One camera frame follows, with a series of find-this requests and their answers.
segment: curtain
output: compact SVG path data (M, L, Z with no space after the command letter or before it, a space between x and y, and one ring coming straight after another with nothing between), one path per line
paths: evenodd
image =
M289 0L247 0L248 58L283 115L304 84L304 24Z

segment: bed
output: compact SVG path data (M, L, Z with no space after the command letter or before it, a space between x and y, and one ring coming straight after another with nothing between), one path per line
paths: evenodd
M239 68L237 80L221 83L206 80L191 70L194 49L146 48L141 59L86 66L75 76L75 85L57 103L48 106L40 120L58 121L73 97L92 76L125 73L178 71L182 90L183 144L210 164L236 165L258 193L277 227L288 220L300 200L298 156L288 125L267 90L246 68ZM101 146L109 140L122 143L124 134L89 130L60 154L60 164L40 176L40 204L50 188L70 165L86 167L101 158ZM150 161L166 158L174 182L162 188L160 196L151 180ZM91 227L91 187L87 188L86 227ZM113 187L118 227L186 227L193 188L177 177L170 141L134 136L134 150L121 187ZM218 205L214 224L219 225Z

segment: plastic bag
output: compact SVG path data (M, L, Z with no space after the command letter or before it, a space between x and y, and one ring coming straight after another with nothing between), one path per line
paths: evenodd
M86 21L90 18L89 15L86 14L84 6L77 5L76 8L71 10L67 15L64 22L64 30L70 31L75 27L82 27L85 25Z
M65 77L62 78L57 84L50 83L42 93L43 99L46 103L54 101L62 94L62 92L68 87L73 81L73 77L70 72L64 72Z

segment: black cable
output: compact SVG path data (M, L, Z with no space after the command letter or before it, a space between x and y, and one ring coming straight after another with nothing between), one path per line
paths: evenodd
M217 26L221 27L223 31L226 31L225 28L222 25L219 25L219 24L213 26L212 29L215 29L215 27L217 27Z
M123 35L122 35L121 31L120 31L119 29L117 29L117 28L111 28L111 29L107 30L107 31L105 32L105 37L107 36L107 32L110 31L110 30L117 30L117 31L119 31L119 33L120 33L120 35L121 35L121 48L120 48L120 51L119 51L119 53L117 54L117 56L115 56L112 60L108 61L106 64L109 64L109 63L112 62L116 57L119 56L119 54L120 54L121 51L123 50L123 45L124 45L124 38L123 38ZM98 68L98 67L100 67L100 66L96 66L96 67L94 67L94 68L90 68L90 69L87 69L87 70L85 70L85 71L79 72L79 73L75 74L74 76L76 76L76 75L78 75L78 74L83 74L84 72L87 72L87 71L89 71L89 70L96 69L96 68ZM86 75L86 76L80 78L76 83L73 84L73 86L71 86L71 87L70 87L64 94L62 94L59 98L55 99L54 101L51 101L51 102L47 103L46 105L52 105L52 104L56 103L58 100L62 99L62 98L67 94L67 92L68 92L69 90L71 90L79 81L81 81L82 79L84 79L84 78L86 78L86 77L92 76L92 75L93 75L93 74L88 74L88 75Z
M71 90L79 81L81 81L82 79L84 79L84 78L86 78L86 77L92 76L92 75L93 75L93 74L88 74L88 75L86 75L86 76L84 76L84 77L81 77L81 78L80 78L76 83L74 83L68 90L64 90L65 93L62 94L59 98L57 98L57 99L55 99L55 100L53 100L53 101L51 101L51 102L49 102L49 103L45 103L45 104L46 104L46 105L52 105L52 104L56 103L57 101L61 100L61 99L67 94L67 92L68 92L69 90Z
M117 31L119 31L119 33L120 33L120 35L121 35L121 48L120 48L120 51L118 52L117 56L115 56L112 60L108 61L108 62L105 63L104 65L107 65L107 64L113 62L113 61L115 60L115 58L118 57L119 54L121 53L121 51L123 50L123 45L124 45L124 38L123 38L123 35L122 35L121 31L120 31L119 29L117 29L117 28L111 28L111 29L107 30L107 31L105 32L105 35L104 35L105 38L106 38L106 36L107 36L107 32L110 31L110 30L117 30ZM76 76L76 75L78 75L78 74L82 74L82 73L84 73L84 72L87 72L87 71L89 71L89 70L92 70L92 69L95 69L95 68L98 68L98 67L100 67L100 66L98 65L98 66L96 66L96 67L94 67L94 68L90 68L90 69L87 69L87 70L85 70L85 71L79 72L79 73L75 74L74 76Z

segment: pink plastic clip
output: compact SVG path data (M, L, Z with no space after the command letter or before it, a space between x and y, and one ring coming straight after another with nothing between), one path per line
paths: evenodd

* Instructions to follow:
What is needed is the full listing, reproduced exactly.

* Answer space:
One camera frame follows, with a series of find-this requests and their answers.
segment: curtain
output: compact SVG path data (M, L, Z with no space after the command letter or before it, a space between x and y, and one ring coming straight after another with nothing between), one path per line
paths: evenodd
image =
M289 0L247 0L248 58L283 115L304 84L304 24Z

segment: bed
output: compact SVG path data (M, L, Z with no space after the command letter or before it, a space between x and y, and one ring coming straight after another with nothing between), one path per line
paths: evenodd
M239 68L237 80L221 83L206 80L191 70L194 49L146 48L141 59L86 66L75 76L75 85L57 103L48 106L40 120L58 121L73 97L92 76L125 73L178 71L182 90L183 144L210 164L236 165L258 193L277 227L288 220L300 200L298 156L288 125L267 90L246 68ZM101 146L109 140L122 143L124 134L89 130L60 154L60 164L40 176L40 204L50 188L70 165L86 167L101 158ZM150 161L166 158L174 182L162 188L160 196L151 180ZM91 227L91 187L87 188L86 227ZM113 187L118 227L186 227L193 188L177 177L170 141L134 136L134 150L121 187ZM218 205L214 224L219 225Z

segment: plastic bag
output: compact SVG path data (M, L, Z with no space after the command letter or before it, a space between x and y, and one ring coming straight after another with nothing between), one path per line
paths: evenodd
M86 21L90 18L89 15L86 14L84 6L77 5L76 8L71 10L67 15L64 22L64 30L70 31L75 27L82 27L85 25Z
M65 77L62 78L57 84L50 83L42 93L43 99L46 103L54 101L62 94L62 92L68 87L73 81L73 77L70 72L64 72Z

segment: black cable
output: compact SVG path data (M, L, Z with no space after the command letter or before it, a space between x and y, and one ring coming straight after another with nothing between), one path per line
paths: evenodd
M217 26L221 27L223 31L226 31L225 28L222 25L219 25L219 24L213 26L212 29L215 29L215 27L217 27Z
M123 35L122 35L121 31L120 31L119 29L117 29L117 28L111 28L111 29L107 30L107 31L105 32L105 37L107 36L107 32L110 31L110 30L117 30L117 31L119 31L119 33L120 33L120 35L121 35L121 48L120 48L120 51L119 51L119 53L117 54L117 56L115 56L112 60L108 61L106 64L109 64L109 63L112 62L116 57L119 56L119 54L120 54L121 51L123 50L123 45L124 45L124 38L123 38ZM98 68L98 67L100 67L100 66L96 66L96 67L94 67L94 68L90 68L90 69L87 69L87 70L85 70L85 71L79 72L79 73L75 74L74 76L76 76L76 75L78 75L78 74L83 74L84 72L87 72L87 71L89 71L89 70L96 69L96 68ZM86 75L86 76L80 78L76 83L73 84L73 86L71 86L71 87L70 87L64 94L62 94L59 98L55 99L54 101L51 101L51 102L47 103L46 105L52 105L52 104L56 103L58 100L62 99L62 98L67 94L67 92L68 92L69 90L71 90L79 81L81 81L82 79L84 79L84 78L86 78L86 77L92 76L92 75L93 75L93 74L88 74L88 75Z
M71 90L79 81L81 81L82 79L84 79L84 78L86 78L86 77L92 76L92 75L93 75L93 74L88 74L88 75L86 75L86 76L84 76L84 77L81 77L81 78L80 78L76 83L74 83L68 90L64 90L65 93L62 94L59 98L57 98L57 99L55 99L55 100L53 100L53 101L51 101L51 102L49 102L49 103L45 103L45 104L46 104L46 105L52 105L52 104L56 103L57 101L61 100L61 99L67 94L67 92L68 92L69 90Z
M117 31L119 31L119 33L120 33L120 35L121 35L121 48L120 48L120 51L118 52L117 56L115 56L112 60L108 61L108 62L105 63L104 65L107 65L107 64L113 62L113 61L115 60L115 58L118 57L119 54L121 53L121 51L123 50L123 45L124 45L124 38L123 38L123 35L122 35L121 31L120 31L119 29L117 29L117 28L111 28L111 29L107 30L107 31L105 32L105 35L104 35L105 38L106 38L106 36L107 36L107 32L110 31L110 30L117 30ZM76 76L76 75L78 75L78 74L82 74L82 73L84 73L84 72L87 72L87 71L89 71L89 70L92 70L92 69L95 69L95 68L98 68L98 67L100 67L100 66L98 65L98 66L96 66L96 67L94 67L94 68L90 68L90 69L87 69L87 70L85 70L85 71L79 72L79 73L75 74L74 76Z

segment: pink plastic clip
output: compact SVG path data (M, L, Z with no space after the command letter or before it, a space between x and y, and one ring coming straight after another with nothing between), one path per line
paths: evenodd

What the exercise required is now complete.